In:Style as Motivated Choice: In memory of Peter Verdonk (1934–2021)
Edited by Michael Burke and Joanna Gavins
[Linguistic Approaches to Literature 44] 2025
► pp. 130–147
Chapter 8Cognition and the creative interplay of word and image in Apollinaire’s “Il Pleut”
Published online: 8 May 2025
https://doi.org/10.1075/lal.44.08gav
https://doi.org/10.1075/lal.44.08gav
Abstract
This chapter honours two of Peter Verdonk’s long-standing scholarly interests: first, the relationship between word
and image in poetry; and second, the cognition of literary style. In his article, “Painting, poetry, parallelism: ekphrasis,
stylistics and cognitive poetics”, Verdonk states that human beings have “a prevailing desire for some sort of productive
interaction between word and image” (2005: 235), before going on to present a
characteristically exhaustive, contextually grounded and cognitively informed analysis of the style of William Carlos
Williams’ poem, “The Dance”. While Verdonk’s analysis focuses on an ekphrastic text which, as he explains, “is expected to
call the image to mind, to conjure it up, as it were” (2005: 235), he also notes
that other poetic forms, including shape poetry and concrete poetry, similarly seem to satisfy our preoccupation with vision
and language. My own chapter examines one such poem, while aiming to follow the analytical principles of context-sensitivity,
rigour, and theoretical experimentation which underpinned Peter’s entire scholarly career.

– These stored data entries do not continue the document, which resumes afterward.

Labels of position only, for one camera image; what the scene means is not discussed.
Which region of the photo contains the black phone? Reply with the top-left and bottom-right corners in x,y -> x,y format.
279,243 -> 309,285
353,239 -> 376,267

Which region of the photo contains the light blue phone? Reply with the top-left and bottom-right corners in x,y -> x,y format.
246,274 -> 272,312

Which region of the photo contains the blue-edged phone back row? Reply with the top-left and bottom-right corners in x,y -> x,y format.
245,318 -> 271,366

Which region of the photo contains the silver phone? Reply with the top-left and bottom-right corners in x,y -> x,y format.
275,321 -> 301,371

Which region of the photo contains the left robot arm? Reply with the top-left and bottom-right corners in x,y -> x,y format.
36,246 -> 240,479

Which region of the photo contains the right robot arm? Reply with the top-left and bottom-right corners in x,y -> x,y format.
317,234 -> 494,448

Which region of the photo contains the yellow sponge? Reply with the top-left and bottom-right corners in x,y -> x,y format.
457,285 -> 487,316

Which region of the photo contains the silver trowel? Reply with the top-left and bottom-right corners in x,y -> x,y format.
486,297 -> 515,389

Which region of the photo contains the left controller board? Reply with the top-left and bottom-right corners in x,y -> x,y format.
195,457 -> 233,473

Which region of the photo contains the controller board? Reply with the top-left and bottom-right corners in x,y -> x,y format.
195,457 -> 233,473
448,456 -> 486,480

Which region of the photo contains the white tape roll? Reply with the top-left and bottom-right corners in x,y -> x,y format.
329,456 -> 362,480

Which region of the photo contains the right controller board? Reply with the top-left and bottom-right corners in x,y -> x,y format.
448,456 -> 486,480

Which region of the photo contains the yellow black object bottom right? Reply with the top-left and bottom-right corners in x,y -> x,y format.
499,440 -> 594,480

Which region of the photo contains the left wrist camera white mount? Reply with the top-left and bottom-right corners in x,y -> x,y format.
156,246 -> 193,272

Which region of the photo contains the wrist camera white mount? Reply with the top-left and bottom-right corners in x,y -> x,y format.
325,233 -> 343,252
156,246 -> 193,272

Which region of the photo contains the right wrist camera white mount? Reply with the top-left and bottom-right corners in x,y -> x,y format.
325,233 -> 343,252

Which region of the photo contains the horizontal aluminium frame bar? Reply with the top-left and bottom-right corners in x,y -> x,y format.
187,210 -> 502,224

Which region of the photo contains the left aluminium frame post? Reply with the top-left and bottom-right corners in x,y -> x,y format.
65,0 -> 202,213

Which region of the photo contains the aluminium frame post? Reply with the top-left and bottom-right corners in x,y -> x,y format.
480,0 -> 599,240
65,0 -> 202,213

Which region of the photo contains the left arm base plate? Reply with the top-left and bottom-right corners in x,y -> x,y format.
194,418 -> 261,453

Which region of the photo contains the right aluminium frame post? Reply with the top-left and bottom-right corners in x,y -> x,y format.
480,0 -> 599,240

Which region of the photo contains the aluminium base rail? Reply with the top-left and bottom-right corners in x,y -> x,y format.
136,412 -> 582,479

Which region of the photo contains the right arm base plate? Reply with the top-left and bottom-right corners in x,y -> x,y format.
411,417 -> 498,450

In the analysis of Apollinaire’s
famous text, “Il Pleut”, which follows, I bring traditional stylistic and literary-critical approaches into
dialogue with more recent cognitive accounts of the experience of reading poetry, specifically looking at the cognition of
iconicity in poetry at the very beginnings of what would become the concrete movement in the early twentieth century.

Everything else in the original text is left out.